== Exercise description ==
Using the listing below, set down each line from the line containing "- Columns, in" through the line containing "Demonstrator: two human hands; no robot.", both ends included, exactly and with nothing added.
================
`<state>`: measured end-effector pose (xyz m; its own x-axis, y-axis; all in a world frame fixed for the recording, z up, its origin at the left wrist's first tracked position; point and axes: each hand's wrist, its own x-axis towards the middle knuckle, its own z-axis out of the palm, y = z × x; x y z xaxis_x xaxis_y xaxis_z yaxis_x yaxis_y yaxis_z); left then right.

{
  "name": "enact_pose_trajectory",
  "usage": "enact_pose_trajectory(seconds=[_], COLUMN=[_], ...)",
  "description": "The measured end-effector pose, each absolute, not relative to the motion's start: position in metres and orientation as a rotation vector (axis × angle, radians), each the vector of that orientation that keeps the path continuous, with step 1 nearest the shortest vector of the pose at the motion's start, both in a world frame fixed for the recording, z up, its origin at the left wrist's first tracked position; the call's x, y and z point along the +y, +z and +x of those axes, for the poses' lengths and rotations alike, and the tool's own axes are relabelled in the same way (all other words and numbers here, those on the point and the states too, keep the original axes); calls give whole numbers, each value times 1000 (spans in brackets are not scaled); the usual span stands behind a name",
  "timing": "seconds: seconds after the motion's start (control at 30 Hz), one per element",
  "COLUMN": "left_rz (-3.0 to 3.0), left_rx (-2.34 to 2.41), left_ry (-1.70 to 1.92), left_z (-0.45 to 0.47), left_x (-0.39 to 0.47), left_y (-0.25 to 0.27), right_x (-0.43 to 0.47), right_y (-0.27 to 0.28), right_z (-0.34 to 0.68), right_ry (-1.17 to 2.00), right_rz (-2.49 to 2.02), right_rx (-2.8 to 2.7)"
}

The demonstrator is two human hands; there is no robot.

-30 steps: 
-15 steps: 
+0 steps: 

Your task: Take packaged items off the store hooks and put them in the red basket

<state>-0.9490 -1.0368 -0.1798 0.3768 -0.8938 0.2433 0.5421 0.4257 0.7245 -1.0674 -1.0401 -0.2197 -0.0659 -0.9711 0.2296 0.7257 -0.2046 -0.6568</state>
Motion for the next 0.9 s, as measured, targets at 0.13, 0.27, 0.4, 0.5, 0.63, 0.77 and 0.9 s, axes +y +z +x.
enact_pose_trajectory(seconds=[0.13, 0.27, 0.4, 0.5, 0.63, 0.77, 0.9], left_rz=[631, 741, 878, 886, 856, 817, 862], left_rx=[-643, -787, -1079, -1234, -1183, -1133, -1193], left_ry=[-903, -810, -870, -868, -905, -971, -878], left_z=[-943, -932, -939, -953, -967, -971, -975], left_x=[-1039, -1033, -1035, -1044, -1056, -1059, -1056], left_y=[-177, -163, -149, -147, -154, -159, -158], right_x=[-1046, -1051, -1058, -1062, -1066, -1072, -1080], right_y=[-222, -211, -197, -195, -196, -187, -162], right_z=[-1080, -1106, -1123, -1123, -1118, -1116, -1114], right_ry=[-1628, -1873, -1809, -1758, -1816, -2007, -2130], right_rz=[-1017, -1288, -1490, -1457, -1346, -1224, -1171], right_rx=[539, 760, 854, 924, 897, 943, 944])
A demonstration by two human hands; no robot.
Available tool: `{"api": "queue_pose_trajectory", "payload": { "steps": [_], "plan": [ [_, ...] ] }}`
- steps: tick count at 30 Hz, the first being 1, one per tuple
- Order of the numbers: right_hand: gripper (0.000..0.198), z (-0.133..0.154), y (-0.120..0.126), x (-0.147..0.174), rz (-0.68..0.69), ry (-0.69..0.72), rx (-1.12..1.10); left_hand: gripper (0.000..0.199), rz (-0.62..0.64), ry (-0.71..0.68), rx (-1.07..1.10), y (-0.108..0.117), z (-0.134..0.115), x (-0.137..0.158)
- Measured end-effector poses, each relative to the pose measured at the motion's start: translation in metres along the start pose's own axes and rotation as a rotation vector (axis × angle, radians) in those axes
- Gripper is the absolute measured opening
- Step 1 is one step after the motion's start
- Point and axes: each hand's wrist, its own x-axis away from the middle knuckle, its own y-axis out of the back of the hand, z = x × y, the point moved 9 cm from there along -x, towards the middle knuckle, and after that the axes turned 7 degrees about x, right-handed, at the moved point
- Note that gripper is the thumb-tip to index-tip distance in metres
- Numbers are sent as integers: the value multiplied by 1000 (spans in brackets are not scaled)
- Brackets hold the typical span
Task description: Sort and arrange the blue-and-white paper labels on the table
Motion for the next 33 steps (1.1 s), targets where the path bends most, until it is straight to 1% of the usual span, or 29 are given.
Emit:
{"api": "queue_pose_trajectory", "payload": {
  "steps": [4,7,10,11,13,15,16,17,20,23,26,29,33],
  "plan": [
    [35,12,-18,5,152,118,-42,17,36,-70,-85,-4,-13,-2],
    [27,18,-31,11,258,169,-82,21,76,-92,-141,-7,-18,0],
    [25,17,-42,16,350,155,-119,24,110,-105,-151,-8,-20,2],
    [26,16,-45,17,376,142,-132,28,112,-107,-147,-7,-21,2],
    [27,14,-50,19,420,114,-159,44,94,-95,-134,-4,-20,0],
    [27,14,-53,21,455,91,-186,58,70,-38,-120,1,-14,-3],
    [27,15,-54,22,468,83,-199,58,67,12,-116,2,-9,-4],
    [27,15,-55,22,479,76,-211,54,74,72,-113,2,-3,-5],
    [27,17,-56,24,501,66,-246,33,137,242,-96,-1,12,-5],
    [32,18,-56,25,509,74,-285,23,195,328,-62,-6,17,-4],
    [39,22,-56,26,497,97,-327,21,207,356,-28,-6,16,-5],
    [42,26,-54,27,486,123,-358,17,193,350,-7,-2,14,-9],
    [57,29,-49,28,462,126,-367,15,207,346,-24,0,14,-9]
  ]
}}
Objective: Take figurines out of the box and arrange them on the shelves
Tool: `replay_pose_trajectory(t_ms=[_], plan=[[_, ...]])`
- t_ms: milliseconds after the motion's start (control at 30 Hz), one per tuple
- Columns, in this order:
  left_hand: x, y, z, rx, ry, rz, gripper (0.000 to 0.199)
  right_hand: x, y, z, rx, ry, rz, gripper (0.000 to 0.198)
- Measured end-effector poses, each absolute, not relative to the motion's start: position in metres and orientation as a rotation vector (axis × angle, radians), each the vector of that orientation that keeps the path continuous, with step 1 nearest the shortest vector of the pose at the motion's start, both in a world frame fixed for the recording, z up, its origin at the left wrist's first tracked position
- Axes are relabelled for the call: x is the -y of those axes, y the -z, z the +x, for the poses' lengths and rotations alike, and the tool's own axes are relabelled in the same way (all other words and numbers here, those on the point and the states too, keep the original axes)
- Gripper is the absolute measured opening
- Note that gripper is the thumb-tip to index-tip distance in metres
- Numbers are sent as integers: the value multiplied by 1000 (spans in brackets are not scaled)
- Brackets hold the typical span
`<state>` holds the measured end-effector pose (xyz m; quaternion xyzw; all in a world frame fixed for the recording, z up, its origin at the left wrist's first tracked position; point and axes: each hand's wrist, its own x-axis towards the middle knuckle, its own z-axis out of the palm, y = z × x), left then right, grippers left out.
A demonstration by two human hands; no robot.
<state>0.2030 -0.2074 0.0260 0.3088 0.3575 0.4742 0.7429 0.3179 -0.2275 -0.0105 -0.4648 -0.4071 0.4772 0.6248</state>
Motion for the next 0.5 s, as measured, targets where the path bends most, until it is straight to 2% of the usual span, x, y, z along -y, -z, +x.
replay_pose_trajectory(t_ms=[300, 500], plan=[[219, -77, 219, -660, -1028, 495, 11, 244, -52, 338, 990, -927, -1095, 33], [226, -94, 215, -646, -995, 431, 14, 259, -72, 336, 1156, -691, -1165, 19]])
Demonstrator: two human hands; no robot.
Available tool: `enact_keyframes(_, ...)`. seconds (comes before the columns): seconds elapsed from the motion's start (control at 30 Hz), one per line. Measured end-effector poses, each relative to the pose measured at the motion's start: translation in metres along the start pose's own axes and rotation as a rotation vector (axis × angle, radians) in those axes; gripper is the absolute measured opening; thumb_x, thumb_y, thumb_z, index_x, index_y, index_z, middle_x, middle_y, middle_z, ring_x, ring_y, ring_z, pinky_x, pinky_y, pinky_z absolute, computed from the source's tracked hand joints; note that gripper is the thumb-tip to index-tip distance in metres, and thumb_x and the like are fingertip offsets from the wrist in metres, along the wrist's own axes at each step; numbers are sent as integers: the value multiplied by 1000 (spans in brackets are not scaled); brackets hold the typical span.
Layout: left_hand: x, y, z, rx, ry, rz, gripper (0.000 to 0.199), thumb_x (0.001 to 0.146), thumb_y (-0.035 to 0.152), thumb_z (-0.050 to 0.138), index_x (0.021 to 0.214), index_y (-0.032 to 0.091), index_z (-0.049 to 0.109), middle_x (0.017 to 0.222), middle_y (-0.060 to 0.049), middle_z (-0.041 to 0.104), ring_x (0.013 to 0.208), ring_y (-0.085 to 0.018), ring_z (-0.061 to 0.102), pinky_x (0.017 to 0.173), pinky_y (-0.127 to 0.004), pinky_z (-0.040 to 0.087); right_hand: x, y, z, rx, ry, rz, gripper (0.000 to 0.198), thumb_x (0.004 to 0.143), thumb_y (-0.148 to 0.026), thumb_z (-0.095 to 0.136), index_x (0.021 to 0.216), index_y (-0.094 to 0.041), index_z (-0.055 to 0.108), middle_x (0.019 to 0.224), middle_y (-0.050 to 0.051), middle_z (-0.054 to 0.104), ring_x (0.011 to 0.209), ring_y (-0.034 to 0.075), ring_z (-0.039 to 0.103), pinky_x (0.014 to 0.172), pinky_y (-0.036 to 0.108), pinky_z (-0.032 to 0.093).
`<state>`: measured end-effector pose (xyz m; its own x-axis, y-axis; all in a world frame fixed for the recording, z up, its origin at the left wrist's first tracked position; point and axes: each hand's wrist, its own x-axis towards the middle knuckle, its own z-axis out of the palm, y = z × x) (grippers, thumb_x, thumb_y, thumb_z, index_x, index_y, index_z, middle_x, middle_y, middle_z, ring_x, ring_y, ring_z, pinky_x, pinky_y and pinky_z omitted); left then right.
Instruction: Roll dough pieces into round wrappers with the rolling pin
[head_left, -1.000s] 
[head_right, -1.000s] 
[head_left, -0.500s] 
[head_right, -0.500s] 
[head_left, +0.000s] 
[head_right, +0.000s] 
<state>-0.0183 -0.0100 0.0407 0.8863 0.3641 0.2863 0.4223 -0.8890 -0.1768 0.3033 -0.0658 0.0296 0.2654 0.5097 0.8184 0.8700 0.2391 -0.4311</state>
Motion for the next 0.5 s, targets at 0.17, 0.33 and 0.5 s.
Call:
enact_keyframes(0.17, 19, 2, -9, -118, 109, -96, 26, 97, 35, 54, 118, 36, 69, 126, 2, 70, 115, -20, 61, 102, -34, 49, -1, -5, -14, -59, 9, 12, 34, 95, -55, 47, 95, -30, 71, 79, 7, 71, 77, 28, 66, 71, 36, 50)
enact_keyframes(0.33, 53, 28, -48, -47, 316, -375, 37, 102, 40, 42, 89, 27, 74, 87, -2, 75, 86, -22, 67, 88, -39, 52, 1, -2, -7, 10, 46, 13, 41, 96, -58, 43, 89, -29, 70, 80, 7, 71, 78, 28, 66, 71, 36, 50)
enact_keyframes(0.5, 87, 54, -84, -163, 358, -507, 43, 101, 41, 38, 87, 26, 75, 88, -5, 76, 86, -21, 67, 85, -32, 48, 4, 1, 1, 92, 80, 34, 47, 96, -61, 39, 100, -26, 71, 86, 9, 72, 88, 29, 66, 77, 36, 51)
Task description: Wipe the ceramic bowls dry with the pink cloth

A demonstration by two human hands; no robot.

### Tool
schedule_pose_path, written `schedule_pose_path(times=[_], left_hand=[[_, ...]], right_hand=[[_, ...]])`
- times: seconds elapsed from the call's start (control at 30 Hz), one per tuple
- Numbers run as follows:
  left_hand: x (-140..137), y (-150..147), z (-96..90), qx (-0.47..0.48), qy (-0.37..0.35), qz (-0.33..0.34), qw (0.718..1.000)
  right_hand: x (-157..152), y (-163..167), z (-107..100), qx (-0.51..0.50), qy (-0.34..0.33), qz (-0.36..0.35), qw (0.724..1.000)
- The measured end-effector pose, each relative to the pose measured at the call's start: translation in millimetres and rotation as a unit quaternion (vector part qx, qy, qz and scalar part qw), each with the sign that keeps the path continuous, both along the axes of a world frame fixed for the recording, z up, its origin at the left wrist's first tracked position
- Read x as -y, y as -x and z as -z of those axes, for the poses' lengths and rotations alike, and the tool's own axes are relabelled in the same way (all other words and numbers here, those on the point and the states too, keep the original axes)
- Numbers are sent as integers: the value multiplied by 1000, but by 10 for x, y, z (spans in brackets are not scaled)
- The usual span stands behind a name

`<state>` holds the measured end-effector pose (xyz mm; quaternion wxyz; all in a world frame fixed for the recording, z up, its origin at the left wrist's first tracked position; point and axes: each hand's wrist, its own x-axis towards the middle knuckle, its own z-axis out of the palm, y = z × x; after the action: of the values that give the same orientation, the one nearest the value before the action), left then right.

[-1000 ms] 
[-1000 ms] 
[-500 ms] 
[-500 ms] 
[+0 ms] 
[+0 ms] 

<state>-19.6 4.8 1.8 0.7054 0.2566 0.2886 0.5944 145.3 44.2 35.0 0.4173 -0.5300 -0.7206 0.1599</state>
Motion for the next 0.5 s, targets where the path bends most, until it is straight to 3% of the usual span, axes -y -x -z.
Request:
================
== Task solution ==
- Columns, in this order:
  left_hand: x, y, z, rx, ry, rz, gripper (0.000 to 0.199)
  right_hand: x, y, z, rx, ry, rz, gripper (0.000 to 0.198)
- Measured end-effector poses, each absolute, not relative to the motion's start: position in metres and orientation as a rotation vector (axis × angle, radians), each the vector of that orientation that keeps the path continuous, with step 1 nearest the shortest vector of the pose at the motion's start, both in a world frame fixed for the recording, z up, its origin at the left wrist's first tracked position
- Axes are relabelled for the call: x is the -y of those axes, y the -z, z the +x, for the poses' lengths and rotations alike, and the tool's own axes are relabelled in the same way (all other words and numbers here, those on the point and the states too, keep the original axes)
- Gripper is the absolute measured opening
- Note that gripper is the thumb-tip to index-tip distance in metres
- Numbers are sent as integers: the value multiplied by 1000 (spans in brackets are not scaled)
- Brackets hold the typical span
`<state>` holds the measured end-effector pose (xyz m; quaternion xyzw; all in a world frame fixed for the recording, z up, its origin at the left wrist's first tracked position; point and axes: each hand's wrist, its own x-axis towards the middle knuckle, its own z-axis out of the palm, y = z × x), left then right, grippers left out.
A demonstration by two human hands; no robot.
<state>0.2030 -0.2074 0.0260 0.3088 0.3575 0.4742 0.7429 0.3179 -0.2275 -0.0105 -0.4648 -0.4071 0.4772 0.6248</state>
Motion for the next 0.5 s, as measured, targets where the path bends most, until it is straight to 2% of the usual span, x, y, z along -y, -z, +x.
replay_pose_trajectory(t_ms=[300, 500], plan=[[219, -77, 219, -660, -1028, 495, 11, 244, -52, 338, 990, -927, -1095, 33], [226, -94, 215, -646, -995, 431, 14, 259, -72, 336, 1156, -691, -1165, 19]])
Demonstrator: two human hands; no robot.

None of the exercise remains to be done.